Nonetheless, the universal value of art is creation, which the topics and raw materials can’t produce by themselves. If the purpose is to circulate information, comment or critique, it would have been clearer and much more efficient to develop the June Fourth Incident photographs into proper pictures overseas. However, I wouldn’t call it artistic creation in that case, and Negatives definitely would not have materialized.

Topics like June Fourth, Falungong and independence of Taiwan, Tibet and Xinjiang are taboo political issues in China. The contents of Negatives is right on that list, and I am mentally prepared to face the possible consequences of publishing the book. However, I would be even more upset if these are not published. Negatives is an artistic work, presented in very neutral and peaceful manner. I chose not to publish it around the sensitive date of June Fourth, and carefully selected the contents according to my artistic principles. Hence, I only used the image of a tank on the streets–which was in the morning on June Fourth– to wrap up the series of images instead of those that showed much blood and violence.

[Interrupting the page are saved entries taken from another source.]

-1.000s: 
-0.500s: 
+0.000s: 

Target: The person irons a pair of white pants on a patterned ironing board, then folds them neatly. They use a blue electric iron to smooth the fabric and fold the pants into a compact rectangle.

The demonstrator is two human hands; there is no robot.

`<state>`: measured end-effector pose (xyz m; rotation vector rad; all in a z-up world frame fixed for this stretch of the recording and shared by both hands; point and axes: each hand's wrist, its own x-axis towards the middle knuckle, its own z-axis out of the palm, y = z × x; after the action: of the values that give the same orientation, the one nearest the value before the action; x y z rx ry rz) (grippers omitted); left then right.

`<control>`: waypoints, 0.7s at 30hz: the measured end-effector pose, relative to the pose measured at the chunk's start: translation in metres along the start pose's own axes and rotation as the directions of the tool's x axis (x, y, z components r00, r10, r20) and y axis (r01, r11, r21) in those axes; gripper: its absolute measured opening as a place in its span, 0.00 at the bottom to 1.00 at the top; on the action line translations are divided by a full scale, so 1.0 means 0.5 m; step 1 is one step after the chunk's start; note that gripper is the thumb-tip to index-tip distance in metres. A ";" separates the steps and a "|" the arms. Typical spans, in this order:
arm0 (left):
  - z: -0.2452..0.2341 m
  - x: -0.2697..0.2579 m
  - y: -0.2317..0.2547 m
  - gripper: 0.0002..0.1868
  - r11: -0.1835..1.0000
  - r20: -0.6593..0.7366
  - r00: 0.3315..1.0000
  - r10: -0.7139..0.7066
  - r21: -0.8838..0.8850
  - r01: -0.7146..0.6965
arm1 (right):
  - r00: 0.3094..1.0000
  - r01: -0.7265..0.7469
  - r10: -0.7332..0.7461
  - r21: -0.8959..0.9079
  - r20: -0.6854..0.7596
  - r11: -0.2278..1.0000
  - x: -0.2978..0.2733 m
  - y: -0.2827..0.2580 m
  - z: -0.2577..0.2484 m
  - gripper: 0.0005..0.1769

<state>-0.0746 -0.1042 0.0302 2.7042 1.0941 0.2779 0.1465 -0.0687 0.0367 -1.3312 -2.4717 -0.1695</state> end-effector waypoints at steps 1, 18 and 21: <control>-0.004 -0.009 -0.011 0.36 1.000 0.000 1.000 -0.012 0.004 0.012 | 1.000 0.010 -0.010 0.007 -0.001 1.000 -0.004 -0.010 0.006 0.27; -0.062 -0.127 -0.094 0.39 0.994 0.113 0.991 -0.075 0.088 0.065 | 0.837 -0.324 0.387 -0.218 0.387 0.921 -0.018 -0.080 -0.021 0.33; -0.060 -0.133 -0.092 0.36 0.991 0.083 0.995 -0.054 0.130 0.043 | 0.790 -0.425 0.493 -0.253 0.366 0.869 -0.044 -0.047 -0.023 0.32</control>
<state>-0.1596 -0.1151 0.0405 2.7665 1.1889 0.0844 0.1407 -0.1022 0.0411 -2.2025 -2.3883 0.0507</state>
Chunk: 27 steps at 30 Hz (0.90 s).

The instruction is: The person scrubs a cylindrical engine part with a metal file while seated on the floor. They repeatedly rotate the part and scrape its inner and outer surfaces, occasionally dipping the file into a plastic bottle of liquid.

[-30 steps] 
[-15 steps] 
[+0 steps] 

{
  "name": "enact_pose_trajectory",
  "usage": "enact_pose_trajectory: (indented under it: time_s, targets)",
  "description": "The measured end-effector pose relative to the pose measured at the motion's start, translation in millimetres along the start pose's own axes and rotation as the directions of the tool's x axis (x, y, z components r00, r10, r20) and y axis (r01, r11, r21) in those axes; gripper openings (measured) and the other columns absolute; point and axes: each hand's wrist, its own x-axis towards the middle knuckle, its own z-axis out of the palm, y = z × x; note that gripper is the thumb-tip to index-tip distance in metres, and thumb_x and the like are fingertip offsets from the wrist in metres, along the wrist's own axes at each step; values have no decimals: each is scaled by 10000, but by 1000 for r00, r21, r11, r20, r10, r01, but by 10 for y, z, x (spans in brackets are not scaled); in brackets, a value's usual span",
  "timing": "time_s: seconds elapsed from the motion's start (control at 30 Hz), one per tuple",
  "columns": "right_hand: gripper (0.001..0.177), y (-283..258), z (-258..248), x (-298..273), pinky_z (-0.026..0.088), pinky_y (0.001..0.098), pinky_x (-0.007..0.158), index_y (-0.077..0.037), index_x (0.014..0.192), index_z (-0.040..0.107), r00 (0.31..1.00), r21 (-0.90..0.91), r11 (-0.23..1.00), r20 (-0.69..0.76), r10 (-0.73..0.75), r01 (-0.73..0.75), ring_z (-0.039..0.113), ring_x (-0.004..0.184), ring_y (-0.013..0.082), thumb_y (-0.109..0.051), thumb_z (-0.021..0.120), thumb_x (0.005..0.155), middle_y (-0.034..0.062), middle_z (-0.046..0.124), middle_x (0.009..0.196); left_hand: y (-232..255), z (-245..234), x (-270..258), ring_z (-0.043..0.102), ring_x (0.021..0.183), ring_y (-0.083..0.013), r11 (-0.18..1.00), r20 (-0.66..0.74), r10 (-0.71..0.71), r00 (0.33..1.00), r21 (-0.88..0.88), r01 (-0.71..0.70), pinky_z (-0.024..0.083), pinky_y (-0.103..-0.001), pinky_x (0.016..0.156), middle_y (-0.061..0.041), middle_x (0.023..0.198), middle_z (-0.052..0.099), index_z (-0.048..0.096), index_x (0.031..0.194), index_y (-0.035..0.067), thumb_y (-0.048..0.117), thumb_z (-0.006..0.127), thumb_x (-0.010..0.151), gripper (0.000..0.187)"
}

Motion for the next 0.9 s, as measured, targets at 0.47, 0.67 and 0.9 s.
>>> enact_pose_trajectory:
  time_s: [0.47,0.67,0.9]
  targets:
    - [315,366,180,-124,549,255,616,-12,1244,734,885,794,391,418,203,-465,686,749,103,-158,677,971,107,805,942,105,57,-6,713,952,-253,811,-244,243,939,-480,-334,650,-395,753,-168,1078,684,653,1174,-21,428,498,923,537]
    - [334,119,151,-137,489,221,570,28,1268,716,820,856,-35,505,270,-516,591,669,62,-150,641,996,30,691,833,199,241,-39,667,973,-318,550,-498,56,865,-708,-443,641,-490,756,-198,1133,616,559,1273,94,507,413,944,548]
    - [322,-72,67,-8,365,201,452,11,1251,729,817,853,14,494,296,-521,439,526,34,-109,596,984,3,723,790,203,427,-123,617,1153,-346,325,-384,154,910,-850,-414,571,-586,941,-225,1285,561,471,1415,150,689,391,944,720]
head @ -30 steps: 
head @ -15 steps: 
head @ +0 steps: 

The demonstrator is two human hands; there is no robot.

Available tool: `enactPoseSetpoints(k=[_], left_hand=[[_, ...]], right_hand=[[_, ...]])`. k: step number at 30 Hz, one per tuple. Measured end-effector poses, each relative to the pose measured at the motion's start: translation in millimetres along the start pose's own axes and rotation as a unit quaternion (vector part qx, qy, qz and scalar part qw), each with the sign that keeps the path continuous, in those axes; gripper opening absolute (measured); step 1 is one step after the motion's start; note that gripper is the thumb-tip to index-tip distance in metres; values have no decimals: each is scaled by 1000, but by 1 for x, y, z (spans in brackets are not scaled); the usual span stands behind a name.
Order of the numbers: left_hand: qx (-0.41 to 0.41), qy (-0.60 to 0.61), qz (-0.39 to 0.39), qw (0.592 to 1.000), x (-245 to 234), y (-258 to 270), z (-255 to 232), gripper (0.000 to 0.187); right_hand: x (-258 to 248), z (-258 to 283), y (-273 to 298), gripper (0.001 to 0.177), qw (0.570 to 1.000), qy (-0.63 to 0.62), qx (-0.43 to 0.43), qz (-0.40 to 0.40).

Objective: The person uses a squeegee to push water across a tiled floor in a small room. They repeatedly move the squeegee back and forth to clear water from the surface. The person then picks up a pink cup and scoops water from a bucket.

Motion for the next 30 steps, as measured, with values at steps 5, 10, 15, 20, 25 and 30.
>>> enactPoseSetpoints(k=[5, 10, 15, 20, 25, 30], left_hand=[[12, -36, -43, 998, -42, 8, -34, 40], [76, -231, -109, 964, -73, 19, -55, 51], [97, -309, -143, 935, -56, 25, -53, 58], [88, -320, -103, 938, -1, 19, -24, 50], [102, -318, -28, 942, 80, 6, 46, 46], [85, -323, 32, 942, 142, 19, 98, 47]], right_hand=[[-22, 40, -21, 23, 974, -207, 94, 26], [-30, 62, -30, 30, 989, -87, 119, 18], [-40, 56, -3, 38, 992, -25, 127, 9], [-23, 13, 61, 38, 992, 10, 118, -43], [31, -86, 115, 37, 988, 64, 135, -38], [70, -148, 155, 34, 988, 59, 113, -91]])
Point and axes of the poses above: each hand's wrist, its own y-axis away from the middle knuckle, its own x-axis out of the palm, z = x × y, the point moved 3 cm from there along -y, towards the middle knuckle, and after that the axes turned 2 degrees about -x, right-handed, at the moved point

Film negatives on Tiananmen Square Incident still cannot be developed into normal photographs in China, and are often kept secret, even after almost 26 years. I did not seek for any forms of expression and presentation on purpose. If Negatives can result in any meanings or strength, time and the environment in China actually play a greater part in creating this series than I have. 
Xu Yong
Readers with iPhones or iPads, please go to “Settings” – “General” – “Accessibility” and turn on “Invert Colors”, then use the camera function in your devices to reveal the positive images of the negative works. Other devices have similar functions under “camera settings”, such as “Color Effect – Negative.”

  • Xu Yong, born in Shanghai in 1954, now lives in Beijing. He’s major publications include Hutong 101 Photos (1989), Opening Beijing (2001), Xiaofangjia Hutong (2002), Backdrops and Backdrops (2006), Solution Scheme (2007), 18% Gray (2010), This Face (2011) and Negatives (2014).